Would you transcribe the listing exactly as it stands, minus any images?

[Start of Attachment]

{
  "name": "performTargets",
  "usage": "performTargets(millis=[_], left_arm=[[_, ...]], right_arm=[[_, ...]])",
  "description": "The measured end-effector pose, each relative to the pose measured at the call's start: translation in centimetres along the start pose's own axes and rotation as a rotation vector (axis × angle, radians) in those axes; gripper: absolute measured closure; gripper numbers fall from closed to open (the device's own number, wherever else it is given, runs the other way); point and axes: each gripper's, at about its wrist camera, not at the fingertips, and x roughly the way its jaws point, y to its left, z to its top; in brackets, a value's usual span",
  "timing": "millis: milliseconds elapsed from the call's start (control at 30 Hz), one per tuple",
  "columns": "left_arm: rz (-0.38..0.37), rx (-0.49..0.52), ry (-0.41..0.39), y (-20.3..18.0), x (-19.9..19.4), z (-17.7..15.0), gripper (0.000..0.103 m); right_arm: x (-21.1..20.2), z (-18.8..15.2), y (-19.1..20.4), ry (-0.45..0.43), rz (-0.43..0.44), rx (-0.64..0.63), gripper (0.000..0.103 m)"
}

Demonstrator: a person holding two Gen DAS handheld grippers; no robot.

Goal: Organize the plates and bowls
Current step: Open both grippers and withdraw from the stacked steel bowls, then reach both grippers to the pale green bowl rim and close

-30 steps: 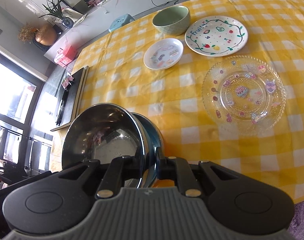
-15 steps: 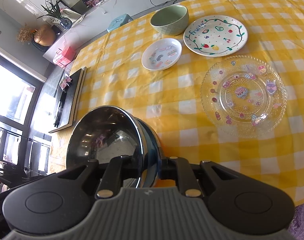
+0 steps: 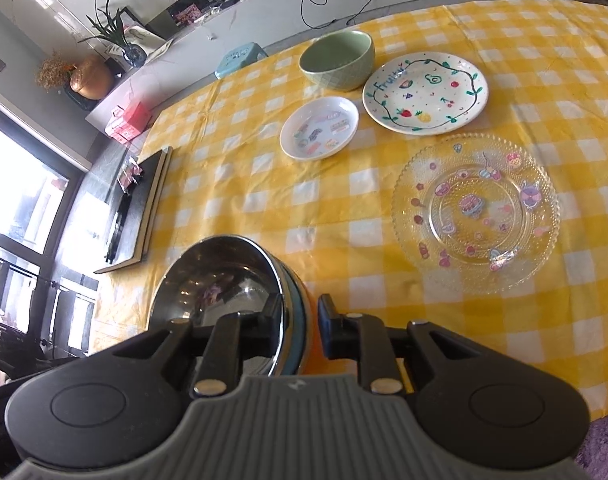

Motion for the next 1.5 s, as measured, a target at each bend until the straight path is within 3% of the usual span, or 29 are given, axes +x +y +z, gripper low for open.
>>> performTargets(millis=[167,367,533,667,767,967,1133,1200,1500], left_arm=[[-0.006,-0.005,-0.044,0.0,-0.8,0.2,0.083],[-0.008,0.03,-0.124,-1.3,-2.4,0.3,0.076],[-0.054,0.088,-0.159,-3.6,-3.2,1.2,0.072],[-0.082,0.169,-0.132,-6.5,-2.4,1.5,0.071],[-0.095,0.233,-0.107,-8.6,-1.5,1.6,0.07],[-0.117,0.322,-0.062,-11.5,0.1,2.6,0.064],[-0.129,0.379,-0.039,-13.4,1.8,4.5,0.058],[-0.139,0.39,-0.024,-14.1,2.7,5.4,0.049],[-0.14,0.428,0.027,-17.1,7.8,10.1,0.044]], right_arm=[[0.2,-0.2,-0.1,-0.004,0.008,-0.01,0.094],[-0.4,-0.3,-0.7,-0.018,0.047,0.011,0.091],[-2.6,0.3,-1.4,-0.083,0.075,0.016,0.09],[-4.0,1.0,-2.2,-0.145,0.038,-0.005,0.088],[-4.7,1.6,-2.9,-0.175,0.008,-0.029,0.077],[-4.9,3.9,-4.4,-0.2,-0.039,-0.049,0.071],[-4.2,6.5,-5.6,-0.206,-0.068,-0.068,0.07],[-3.7,7.7,-6.1,-0.2,-0.067,-0.068,0.07],[-0.9,13.8,-7.1,-0.171,-0.068,-0.076,0.07]])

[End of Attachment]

■ **Completed task**
{
  "name": "performTargets",
  "usage": "performTargets(millis=[_], left_arm=[[_, ...]], right_arm=[[_, ...]])",
  "description": "The measured end-effector pose, each relative to the pose measured at the call's start: translation in centimetres along the start pose's own axes and rotation as a rotation vector (axis × angle, radians) in those axes; gripper: absolute measured closure; gripper numbers fall from closed to open (the device's own number, wherever else it is given, runs the other way); point and axes: each gripper's, at about its wrist camera, not at the fingertips, and x roughly the way its jaws point, y to its left, z to its top; in brackets, a value's usual span",
  "timing": "millis: milliseconds elapsed from the call's start (control at 30 Hz), one per tuple",
  "columns": "left_arm: rz (-0.38..0.37), rx (-0.49..0.52), ry (-0.41..0.39), y (-20.3..18.0), x (-19.9..19.4), z (-17.7..15.0), gripper (0.000..0.103 m); right_arm: x (-21.1..20.2), z (-18.8..15.2), y (-19.1..20.4), ry (-0.45..0.43), rz (-0.43..0.44), rx (-0.64..0.63), gripper (0.000..0.103 m)"
}

Demonstrator: a person holding two Gen DAS handheld grippers; no robot.

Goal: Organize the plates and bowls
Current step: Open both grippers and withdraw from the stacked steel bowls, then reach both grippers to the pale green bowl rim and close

-30 steps: 
-15 steps: 
+0 steps: 

Motion for the next 1.5 s, as measured, a target at each bend until the straight path is within 3% of the usual span, or 29 are given, axes +x +y +z, gripper low for open.
>>> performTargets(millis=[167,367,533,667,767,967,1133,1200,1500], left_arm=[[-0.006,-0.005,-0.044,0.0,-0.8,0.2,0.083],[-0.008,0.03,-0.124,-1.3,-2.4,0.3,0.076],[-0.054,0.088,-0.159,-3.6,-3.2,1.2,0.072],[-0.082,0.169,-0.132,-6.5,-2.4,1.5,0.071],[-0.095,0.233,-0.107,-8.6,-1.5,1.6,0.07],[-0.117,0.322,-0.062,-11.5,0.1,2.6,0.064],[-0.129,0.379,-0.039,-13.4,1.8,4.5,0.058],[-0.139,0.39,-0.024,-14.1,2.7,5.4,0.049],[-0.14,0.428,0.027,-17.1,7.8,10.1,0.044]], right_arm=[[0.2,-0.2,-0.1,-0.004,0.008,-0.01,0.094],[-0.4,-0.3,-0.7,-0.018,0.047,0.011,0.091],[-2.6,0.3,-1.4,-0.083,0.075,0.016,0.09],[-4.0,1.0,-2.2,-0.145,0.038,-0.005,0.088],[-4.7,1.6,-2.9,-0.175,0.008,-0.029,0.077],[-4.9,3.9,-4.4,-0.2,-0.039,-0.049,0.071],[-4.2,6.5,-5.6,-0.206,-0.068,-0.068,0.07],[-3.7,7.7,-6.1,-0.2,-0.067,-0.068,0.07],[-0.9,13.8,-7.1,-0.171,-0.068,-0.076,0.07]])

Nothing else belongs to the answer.